Zeta Telescopii

Observation data Epoch J2000.0 Equinox J2000.0 (ICRS)
- Constellation: Telescopium
- Right ascension: 18^{h} 28^{m} 49.85937^{s}
- Declination: −49° 04′ 14.1180″
- Apparent magnitude (V): +4.13

Characteristics
- Evolutionary stage: red clump
- Spectral type: K1 III-IV
- U−B color index: +0.82
- B−V color index: +1.02

Astrometry
- Radial velocity (R_{v}): −29.75±0.19 km/s
- Proper motion (μ): RA: +139.344 mas/yr Dec.: −229.844 mas/yr
- Parallax (π): 26.6984±0.1406 mas
- Distance: 122.2 ± 0.6 ly (37.5 ± 0.2 pc)
- Absolute magnitude (M_{V}): 1.27±0.03

Details
- Mass: 1.41±0.07 M_{☉}
- Radius: 8.27±0.15 R_{☉}
- Luminosity: 33.30±0.85 L_{☉}
- Surface gravity (log g): 2.84±0.077 cgs
- Temperature: 4,824±31 K
- Metallicity [Fe/H]: −0.126±0.022 dex
- Other designations: ζ Tel, CD−49°12153, HD 169767, HIP 90568, HR 6905, SAO 229047

Database references
- SIMBAD: data

= Zeta Telescopii =

Second-brightest star in the constellation Telescopum

Zeta Telescopii (ζ Telescopii) is the second-brightest star in the southern constellation of Telescopium. It is a solitary, orange-hued star that is visible to the naked eye with an apparent visual magnitude of +4.13. Based upon an annual parallax shift of 26.7 mas as seen from Earth, it is located around 122 light years from the Sun.

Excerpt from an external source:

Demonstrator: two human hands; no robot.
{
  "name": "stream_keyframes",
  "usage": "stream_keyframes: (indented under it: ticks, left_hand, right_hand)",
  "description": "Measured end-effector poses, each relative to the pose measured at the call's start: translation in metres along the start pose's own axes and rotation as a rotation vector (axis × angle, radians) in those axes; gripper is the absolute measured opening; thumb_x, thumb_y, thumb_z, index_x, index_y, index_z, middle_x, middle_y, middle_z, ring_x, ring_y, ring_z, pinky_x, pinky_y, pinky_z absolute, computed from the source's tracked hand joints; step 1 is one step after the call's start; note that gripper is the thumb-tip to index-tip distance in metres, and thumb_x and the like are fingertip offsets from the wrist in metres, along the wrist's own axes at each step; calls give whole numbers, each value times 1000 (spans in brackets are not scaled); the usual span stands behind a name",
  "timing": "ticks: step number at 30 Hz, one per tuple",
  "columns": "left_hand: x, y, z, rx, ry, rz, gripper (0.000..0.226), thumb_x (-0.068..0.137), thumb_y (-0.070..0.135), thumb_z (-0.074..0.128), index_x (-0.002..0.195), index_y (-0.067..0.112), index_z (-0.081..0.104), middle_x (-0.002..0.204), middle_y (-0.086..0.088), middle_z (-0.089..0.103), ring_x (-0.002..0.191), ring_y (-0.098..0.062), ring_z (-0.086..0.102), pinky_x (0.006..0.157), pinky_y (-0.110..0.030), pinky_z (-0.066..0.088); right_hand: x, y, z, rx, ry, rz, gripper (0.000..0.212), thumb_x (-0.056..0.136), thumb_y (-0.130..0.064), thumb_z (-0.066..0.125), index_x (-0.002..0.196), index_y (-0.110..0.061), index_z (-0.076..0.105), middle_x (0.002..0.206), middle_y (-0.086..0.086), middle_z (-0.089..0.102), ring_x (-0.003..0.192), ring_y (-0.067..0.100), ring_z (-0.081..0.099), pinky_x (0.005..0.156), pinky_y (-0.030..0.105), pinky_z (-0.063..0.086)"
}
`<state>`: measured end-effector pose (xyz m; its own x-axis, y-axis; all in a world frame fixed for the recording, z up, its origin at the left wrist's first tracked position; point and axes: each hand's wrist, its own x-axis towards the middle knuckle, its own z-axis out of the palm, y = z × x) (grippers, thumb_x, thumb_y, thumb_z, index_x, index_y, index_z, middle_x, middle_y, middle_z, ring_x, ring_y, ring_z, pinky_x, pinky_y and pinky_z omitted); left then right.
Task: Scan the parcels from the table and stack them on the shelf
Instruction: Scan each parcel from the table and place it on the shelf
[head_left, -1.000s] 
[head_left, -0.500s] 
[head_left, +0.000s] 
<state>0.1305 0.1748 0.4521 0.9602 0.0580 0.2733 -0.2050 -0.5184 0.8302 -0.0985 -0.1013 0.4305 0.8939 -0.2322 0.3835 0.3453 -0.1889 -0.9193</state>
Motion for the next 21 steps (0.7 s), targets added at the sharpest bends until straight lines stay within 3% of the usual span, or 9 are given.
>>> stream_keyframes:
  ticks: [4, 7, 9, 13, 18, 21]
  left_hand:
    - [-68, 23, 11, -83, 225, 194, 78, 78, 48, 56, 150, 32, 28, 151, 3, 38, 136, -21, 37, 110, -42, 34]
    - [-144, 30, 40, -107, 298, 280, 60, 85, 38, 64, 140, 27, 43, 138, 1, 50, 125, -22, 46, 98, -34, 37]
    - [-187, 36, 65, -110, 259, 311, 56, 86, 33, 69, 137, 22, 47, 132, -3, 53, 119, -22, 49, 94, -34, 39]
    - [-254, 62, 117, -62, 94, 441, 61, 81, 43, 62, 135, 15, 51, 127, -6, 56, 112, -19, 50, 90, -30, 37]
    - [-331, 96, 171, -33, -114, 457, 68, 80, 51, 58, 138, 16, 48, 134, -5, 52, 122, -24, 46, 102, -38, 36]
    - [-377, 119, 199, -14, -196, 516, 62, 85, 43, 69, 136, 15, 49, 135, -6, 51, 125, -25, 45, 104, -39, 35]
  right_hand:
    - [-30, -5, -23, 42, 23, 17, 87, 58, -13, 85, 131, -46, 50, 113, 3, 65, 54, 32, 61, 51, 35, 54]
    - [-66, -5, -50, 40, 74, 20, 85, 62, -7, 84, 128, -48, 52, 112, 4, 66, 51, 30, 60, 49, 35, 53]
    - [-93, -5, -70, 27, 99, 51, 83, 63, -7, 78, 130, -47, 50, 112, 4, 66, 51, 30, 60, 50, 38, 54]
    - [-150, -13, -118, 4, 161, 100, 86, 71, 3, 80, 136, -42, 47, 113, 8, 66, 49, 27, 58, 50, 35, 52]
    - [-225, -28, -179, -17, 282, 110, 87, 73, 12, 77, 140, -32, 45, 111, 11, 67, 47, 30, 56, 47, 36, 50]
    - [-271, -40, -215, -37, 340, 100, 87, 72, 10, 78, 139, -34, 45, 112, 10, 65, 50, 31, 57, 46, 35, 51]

This is a red clump giant star of spectral type K1 III-IV. It is just 40% more massive than the Sun, but has a radius eight times larger and shines with about 30 times its luminosity. The surface of Zeta Telescopii has an effective temperature of 4,824 K, giving it the orange hue typical of K-type stars.